◆ Problem to solve ◆
Return every line of the records below verbatim, with no pictures in the copy.

◆ Source material ◆
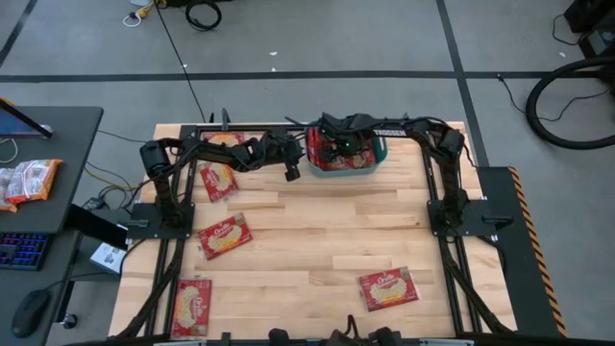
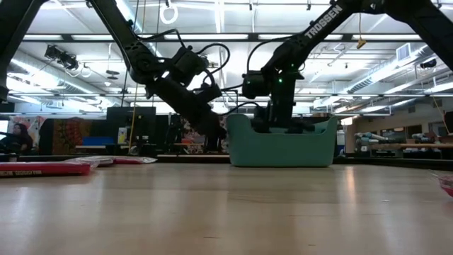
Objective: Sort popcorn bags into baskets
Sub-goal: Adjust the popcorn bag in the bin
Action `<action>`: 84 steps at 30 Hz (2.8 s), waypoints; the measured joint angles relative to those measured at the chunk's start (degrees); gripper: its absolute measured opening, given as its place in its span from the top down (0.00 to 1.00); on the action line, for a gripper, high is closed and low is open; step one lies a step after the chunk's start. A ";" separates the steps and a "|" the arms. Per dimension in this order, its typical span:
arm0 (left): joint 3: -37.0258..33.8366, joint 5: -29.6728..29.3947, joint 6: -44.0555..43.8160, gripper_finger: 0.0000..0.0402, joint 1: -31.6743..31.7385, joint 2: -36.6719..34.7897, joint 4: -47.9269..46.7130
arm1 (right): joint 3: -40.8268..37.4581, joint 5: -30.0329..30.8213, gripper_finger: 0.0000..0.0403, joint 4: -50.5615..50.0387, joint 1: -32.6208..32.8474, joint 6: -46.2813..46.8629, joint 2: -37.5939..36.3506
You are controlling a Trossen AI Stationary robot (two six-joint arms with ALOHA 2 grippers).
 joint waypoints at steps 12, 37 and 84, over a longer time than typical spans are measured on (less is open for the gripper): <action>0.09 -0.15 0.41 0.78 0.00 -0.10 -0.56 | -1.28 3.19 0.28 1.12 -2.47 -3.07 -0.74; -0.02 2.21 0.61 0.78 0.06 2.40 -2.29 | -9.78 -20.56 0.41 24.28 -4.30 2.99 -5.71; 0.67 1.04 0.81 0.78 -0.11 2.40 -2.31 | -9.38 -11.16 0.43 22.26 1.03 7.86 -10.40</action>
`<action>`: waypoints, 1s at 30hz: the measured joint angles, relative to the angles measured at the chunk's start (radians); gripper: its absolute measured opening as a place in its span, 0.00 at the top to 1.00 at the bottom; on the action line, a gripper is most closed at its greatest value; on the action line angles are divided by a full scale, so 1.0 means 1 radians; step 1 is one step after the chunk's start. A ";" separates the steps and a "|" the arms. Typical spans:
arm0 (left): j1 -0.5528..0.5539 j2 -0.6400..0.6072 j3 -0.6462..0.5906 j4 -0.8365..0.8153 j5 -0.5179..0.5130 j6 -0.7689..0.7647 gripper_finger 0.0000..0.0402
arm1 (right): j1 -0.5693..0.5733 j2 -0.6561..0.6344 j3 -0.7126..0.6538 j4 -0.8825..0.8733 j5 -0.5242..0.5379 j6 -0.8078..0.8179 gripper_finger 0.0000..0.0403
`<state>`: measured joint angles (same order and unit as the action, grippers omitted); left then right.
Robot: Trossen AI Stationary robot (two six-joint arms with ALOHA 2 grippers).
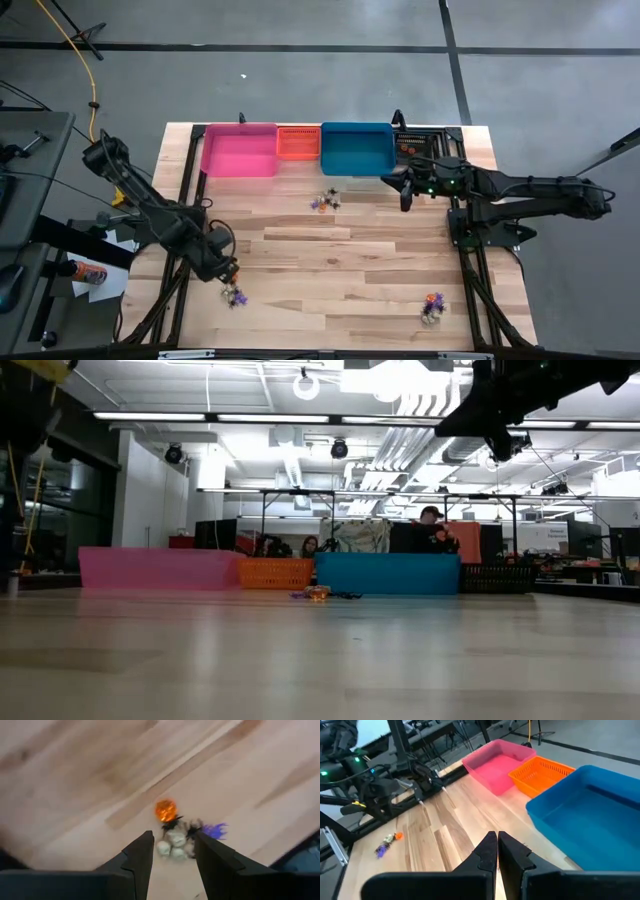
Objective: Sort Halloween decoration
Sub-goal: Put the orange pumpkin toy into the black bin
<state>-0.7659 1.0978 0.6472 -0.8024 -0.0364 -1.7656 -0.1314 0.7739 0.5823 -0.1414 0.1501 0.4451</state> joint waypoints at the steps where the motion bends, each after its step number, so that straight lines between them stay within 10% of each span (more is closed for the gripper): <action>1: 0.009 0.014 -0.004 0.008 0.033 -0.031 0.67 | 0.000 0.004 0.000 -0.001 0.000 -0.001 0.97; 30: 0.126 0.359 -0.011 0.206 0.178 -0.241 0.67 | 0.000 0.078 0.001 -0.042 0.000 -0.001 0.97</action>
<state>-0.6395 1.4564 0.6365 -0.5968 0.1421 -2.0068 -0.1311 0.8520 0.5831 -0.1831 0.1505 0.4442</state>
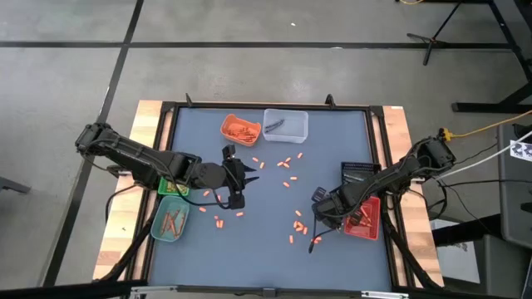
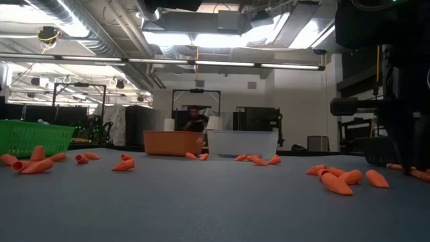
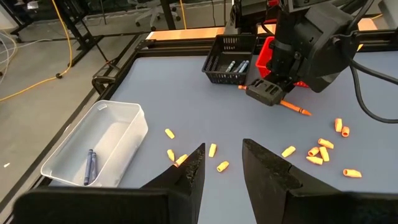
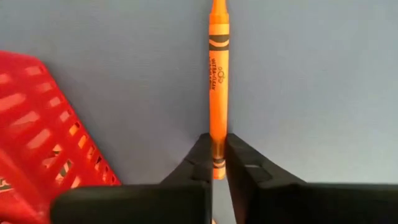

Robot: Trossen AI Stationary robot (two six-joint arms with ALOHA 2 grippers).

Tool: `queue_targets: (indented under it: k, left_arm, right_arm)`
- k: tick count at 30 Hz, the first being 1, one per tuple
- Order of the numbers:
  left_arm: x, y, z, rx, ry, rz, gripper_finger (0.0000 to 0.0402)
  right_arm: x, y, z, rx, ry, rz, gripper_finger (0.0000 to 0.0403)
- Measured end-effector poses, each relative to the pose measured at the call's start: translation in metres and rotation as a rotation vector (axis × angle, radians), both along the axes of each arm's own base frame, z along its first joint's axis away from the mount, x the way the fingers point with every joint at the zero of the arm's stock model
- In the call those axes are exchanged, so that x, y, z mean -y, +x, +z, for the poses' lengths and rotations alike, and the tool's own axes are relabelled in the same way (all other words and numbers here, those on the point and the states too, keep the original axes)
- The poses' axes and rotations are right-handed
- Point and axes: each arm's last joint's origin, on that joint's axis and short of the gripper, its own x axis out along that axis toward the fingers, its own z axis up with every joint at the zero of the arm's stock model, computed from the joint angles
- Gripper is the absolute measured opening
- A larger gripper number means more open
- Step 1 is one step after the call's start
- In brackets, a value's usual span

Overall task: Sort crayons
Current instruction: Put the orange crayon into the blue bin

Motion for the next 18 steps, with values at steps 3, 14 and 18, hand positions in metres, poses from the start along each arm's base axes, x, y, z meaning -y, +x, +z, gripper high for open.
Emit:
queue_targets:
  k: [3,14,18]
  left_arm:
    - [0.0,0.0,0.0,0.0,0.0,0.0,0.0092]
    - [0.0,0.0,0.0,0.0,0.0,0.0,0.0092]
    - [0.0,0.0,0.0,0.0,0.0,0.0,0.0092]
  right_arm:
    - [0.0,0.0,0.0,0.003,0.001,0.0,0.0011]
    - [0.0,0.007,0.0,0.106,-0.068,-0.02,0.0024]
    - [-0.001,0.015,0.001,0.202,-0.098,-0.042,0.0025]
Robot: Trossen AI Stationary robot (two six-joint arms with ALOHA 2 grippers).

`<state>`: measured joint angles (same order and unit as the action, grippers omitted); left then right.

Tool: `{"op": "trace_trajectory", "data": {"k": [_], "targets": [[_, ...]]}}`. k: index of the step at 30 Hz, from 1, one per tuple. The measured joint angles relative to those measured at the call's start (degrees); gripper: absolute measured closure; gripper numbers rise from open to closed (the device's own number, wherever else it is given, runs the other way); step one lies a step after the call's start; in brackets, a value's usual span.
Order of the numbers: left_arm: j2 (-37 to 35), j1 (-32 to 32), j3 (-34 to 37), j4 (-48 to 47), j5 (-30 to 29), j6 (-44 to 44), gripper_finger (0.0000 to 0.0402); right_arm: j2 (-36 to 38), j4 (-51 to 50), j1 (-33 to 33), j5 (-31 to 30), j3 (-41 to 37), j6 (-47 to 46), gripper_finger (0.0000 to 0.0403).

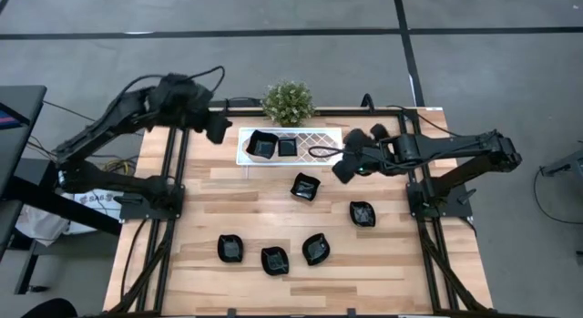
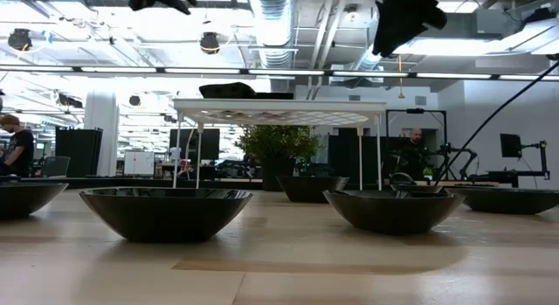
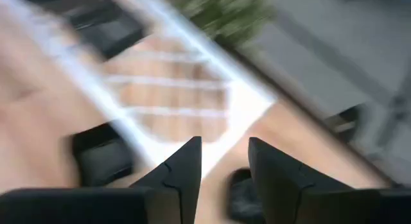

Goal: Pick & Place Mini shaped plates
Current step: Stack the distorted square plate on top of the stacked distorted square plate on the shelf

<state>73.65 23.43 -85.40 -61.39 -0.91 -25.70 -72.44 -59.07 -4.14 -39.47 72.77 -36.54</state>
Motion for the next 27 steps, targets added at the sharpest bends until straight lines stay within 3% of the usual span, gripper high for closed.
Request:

◆ Response to this task ◆
Objective: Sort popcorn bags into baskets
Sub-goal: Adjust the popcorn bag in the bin
Action `<action>`: 84 steps at 30 Hz (2.8 s), waypoints; the measured joint angles relative to those measured at the chunk's start (degrees); gripper: its absolute measured opening, given as its place in its span from the top down (0.00 to 1.00); on the action line, for a gripper, high is closed and low is open; step one lies a step after the chunk's start. A ";" separates the steps and a "|" the arms. Per dimension in this order, its typical span:
arm0 (left): joint 3: -37.0258..33.8366, joint 5: -29.6728..29.3947, joint 6: -44.0555..43.8160, gripper_finger: 0.0000..0.0402, joint 1: -31.6743..31.7385, joint 2: -36.6719..34.7897, joint 4: -47.9269..46.7130
arm1 (right): joint 3: -40.8268..37.4581, joint 5: -30.0329..30.8213, gripper_finger: 0.0000..0.0403, joint 4: -50.5615..50.0387, joint 1: -32.6208..32.8474, joint 6: -46.2813..46.8629, joint 2: -37.5939..36.3506
You are controlling a Trossen AI Stationary robot (two six-joint arms with ALOHA 2 grippers).
 joint waypoints at steps 12, 37 and 84, over a longer time than typical spans are measured on (less is open for the gripper): <action>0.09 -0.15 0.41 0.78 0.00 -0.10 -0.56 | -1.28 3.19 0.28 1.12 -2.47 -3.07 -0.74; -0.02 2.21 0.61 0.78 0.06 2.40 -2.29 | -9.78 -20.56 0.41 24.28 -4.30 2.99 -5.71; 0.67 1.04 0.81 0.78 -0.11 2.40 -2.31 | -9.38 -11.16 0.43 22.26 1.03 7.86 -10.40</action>
`<action>`: waypoints, 1s at 30hz: the measured joint angles, relative to the angles measured at the chunk's start (radians); gripper: its absolute measured opening as a place in its span, 0.00 at the top to 1.00 at the bottom; on the action line, a gripper is most closed at its greatest value; on the action line angles are divided by a full scale, so 1.0 means 1 radians; step 1 is one step after the chunk's start. A ";" separates the steps and a "|" the arms. Typical spans:
arm0 (left): j1 -0.5528..0.5539 j2 -0.6400..0.6072 j3 -0.6462..0.5906 j4 -0.8365..0.8153 j5 -0.5179..0.5130 j6 -0.7689..0.7647 gripper_finger 0.0000..0.0402
arm1 (right): j1 -0.5693..0.5733 j2 -0.6561..0.6344 j3 -0.7126..0.6538 j4 -0.8825..0.8733 j5 -0.5242..0.5379 j6 -0.8078..0.8179 gripper_finger 0.0000..0.0403
`<state>`: measured joint angles (same order and unit as the action, grippers omitted); left then right.
Robot: Trossen AI Stationary robot (two six-joint arms with ALOHA 2 grippers).
Objective: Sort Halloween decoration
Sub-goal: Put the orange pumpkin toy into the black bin
<state>-0.7659 1.0978 0.6472 -0.8024 -0.0364 -1.7656 -0.1314 0.7739 0.5823 -0.1414 0.1501 0.4451</state> joint waypoints at the steps where the motion bends, each after its step number, so that straight lines between them stay within 10% of each span (more is closed for the gripper): <action>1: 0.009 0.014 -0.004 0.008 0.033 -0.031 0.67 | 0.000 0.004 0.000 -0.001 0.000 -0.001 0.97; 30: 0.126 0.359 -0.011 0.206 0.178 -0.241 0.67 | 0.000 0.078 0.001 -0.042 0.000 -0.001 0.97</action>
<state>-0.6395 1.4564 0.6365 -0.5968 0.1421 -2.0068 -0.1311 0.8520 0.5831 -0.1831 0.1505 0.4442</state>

Robot: Trossen AI Stationary robot (two six-joint arms with ALOHA 2 grippers).

Tool: `queue_targets: (indented under it: k, left_arm, right_arm)`
- k: tick count at 30 Hz, the first being 1, one per tuple
- Order of the numbers:
  left_arm: x, y, z, rx, ry, rz, gripper_finger (0.0000 to 0.0402)
  right_arm: x, y, z, rx, ry, rz, gripper_finger (0.0000 to 0.0403)
- Measured end-effector poses, each relative to the pose measured at the call's start: translation in metres and rotation as a rotation vector (axis × angle, radians), both along the axes of each arm's own base frame, z along its first joint's axis away from the mount, x the way the fingers point with every joint at the zero of the arm's stock model
- In the call those axes are exchanged, so that x, y, z mean -y, +x, +z, for the poses' lengths and rotations alike, and the tool's own axes are relabelled in the same way (all other words and numbers here, those on the point and the states too, keep the original axes)
- The poses' axes and rotations are right-handed
- Point and axes: each arm's last joint's origin, on that joint's axis and short of the gripper, its own x axis out along that axis toward the fingers, its own z axis up with every joint at the zero of the arm's stock model, computed from the joint angles
- Gripper is the absolute measured opening
- A larger gripper number means more open
- Step 1 is one step after the call's start
- In brackets, a value's usual span

Overall task: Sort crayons
Current instruction: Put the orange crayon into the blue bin

Motion for the next 18 steps, with values at steps 3, 14 and 18, hand positions in metres, poses from the start along each arm's base axes, x, y, z meaning -y, +x, +z, gripper high for open.
Emit:
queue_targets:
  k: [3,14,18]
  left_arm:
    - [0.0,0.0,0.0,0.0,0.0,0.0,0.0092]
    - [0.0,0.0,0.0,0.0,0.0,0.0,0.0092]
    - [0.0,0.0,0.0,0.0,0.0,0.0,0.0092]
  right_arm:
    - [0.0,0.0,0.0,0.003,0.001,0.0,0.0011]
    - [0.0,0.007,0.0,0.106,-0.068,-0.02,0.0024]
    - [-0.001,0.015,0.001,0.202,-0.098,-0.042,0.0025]
Robot: Trossen AI Stationary robot (two six-joint arms with ALOHA 2 grippers).

`<state>`: measured joint angles (same order and unit as the action, grippers omitted); left then right.

Tool: `{"op": "trace_trajectory", "data": {"k": [_], "targets": [[_, ...]]}}`. k: index of the step at 30 Hz, from 1, one per tuple. The measured joint angles relative to those measured at the call's start (degrees); gripper: absolute measured closure; gripper numbers rise from open to closed (the device's own number, wherever else it is given, runs the other way); step one lies a step after the call's start; in brackets, a value's usual span.
Order of the numbers: left_arm: j2 (-37 to 35), j1 (-32 to 32), j3 (-34 to 37), j4 (-48 to 47), j5 (-30 to 29), j6 (-44 to 44), gripper_finger (0.0000 to 0.0402); right_arm: j2 (-36 to 38), j4 (-51 to 50), j1 (-33 to 33), j5 (-31 to 30), j3 (-41 to 37), j6 (-47 to 46), gripper_finger (0.0000 to 0.0403).


Goal: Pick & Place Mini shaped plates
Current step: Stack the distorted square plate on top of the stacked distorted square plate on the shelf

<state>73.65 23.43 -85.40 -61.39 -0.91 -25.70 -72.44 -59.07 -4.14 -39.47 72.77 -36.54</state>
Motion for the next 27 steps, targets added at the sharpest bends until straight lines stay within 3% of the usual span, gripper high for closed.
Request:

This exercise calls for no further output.